= About this task =
Look through the material and tally each line bearing the word "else". Give only the total.

= Source material =
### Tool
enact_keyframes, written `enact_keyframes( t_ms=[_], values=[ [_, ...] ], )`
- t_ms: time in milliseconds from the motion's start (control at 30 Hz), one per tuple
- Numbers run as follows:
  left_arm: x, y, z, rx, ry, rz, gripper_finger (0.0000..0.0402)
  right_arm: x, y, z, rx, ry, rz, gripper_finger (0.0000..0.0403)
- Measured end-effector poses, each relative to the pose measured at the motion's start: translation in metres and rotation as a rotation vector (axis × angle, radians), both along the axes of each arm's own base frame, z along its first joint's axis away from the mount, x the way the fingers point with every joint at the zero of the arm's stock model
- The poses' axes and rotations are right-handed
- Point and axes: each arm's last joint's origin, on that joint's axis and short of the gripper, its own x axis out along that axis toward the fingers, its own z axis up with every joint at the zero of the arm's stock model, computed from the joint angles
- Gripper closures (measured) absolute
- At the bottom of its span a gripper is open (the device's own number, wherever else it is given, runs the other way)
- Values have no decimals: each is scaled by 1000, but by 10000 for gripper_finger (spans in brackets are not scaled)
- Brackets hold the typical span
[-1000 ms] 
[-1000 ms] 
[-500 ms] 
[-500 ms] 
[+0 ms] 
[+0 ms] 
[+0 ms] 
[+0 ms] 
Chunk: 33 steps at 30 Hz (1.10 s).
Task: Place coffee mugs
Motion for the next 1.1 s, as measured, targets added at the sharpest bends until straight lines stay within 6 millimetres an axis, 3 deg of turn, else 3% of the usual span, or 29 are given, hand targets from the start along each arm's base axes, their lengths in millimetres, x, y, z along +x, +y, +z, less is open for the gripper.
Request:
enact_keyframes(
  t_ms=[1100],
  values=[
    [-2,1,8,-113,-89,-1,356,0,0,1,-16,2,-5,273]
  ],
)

= Response to the exercise =
2